26 Jun 2019 Story Cities and lifestyles

The fashion sky clears up in Switzerland

Photo by Swiss Fair Trade

High up in the Swiss mountains, under a cloudless sky, surrounded by a bold rocky landscape, over 70 professionals from the fashion industry gathered to explore ways to make the trade more sustainable. Though it seems like nothing could threaten this beautiful age-old scenery, dark clouds hang over the fashion and textile business.

Considered one of the most environmentally damaging and polluting industries, textile production is responsible for 20 per cent of global wastewater and 10 per cent of global carbon emissions. The global fashion industry has also been tainted with animal welfare and human rights issues in its manufacturing and production processes.

With consumers increasingly demanding change, many companies acknowledge the issues and seem eager to consider sustainability as the new ‘business as usual’. This third half-yearly edition of the Kerenzerberg Future Forum for Sustainable and Ethical Fashion could, therefore, not have been timed better, as participants met on 5 June, World Environment Day.

"The visible beauty of fashion disguises the invisible impact the industry has on the air we breathe. From sourcing onwards, we have tools today that can help us redesign our processes to minimize our footprint," said Coty Jeronimus, from creative laboratory Tasklab.
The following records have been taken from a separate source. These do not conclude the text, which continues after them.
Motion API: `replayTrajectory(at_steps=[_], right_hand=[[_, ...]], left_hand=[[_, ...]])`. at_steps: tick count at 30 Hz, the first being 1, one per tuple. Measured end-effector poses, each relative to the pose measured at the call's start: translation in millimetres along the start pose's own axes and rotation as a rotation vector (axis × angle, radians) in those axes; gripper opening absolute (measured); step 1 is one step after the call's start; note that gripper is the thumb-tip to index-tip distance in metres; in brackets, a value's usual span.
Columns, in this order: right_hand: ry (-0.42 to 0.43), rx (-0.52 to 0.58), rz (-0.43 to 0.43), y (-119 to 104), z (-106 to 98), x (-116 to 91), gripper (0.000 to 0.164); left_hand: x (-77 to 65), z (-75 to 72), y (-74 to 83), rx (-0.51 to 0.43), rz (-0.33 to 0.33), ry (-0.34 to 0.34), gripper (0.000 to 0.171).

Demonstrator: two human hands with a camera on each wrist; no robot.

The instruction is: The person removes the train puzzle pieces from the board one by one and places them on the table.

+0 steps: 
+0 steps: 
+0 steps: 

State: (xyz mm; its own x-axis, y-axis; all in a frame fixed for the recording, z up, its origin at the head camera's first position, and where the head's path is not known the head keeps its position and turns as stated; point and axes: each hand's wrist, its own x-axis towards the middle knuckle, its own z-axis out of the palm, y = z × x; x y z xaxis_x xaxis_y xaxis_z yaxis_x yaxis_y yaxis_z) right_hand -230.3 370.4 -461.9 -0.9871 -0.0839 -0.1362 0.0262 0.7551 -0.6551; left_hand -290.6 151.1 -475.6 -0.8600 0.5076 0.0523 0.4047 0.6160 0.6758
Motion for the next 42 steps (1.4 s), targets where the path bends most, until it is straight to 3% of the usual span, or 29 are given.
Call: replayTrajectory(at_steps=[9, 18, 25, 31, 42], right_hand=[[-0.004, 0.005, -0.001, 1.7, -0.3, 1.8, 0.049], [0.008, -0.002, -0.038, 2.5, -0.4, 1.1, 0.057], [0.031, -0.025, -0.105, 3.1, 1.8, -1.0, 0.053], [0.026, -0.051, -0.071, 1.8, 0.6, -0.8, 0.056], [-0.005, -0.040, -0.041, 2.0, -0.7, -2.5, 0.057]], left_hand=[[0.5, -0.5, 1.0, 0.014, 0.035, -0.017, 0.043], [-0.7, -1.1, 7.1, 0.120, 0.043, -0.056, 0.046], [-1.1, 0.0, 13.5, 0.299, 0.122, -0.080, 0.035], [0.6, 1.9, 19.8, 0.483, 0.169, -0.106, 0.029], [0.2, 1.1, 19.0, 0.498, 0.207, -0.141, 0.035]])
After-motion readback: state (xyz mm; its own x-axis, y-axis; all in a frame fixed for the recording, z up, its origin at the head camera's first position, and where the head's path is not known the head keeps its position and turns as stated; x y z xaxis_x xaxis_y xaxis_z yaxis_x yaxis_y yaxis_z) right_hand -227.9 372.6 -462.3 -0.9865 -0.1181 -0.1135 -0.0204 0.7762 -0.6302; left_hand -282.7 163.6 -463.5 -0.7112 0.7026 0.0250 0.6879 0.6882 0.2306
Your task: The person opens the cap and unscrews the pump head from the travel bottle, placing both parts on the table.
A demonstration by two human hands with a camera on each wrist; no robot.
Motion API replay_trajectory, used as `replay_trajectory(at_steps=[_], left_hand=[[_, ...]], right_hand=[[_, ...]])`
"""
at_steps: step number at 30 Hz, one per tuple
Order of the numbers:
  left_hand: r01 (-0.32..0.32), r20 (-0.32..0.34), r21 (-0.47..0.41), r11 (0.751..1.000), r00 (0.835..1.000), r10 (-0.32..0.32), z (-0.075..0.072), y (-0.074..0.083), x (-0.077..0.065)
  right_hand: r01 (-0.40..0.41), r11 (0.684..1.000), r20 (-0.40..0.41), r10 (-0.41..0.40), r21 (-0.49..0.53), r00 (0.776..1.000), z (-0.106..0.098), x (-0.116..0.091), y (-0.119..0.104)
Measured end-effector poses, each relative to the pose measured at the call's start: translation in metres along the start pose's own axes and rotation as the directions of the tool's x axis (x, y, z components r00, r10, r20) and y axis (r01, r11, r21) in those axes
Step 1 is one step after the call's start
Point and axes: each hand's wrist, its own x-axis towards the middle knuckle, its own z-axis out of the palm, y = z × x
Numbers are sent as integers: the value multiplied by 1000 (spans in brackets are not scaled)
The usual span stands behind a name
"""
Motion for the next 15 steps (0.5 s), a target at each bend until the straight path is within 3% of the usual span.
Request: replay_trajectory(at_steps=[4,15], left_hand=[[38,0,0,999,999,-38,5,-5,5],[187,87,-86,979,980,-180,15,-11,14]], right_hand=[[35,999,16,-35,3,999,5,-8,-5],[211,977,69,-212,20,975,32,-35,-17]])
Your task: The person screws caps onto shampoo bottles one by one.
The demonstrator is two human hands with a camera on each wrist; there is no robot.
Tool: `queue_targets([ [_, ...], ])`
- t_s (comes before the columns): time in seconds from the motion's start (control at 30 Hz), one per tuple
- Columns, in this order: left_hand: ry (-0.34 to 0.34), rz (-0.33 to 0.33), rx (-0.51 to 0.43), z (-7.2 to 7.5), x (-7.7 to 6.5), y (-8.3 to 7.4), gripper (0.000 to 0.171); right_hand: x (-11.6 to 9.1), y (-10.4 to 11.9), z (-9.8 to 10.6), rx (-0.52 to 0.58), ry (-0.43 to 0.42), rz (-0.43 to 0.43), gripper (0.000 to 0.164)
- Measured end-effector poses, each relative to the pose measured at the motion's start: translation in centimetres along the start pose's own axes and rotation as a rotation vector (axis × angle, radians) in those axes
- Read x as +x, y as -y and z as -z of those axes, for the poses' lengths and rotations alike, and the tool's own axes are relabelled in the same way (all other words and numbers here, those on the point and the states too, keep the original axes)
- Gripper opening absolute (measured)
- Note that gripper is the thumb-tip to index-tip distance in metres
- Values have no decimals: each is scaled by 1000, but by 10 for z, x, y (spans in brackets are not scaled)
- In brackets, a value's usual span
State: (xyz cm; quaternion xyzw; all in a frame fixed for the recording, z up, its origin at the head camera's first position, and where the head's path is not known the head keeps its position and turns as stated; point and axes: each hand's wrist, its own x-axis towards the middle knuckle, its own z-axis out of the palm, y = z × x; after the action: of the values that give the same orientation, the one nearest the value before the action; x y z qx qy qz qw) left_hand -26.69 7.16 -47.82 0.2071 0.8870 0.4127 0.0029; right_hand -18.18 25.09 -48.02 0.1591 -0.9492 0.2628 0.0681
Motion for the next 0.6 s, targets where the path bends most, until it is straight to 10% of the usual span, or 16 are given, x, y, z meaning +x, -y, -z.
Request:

Brands, producers, textile manufacturers, and retailers are seeking ways to clean up their industry and reduce fashion’s negative social, economic and environmental impact. But where should the starting point be, in an industry where improvements need to be made on everything from human rights, women’s empowerment, animal welfare to air pollution, water consumption and circular textiles?

“Switzerland is a world leader in the consumption of organic and fair trade food per inhabitant. Switzerland should also take the lead in sustainable textiles, not only in consumption per inhabitant, but also in the change of the textile and clothing industry to sustainability,” said Tobias Meier, from ecos and MaxTex Switzerland.

“Making the fashion industry more sustainable is a joint responsibility, requiring both the resolve of individual companies to start taking action in their own way and an openness to collaborate in order to tackle the complex challenges we are up against together,” added Martine Nieuwenhuis, co-founder of Good Brand Guru—a network enabling knowledge-sharing and collaboration among sustainable fashion professionals and businesses.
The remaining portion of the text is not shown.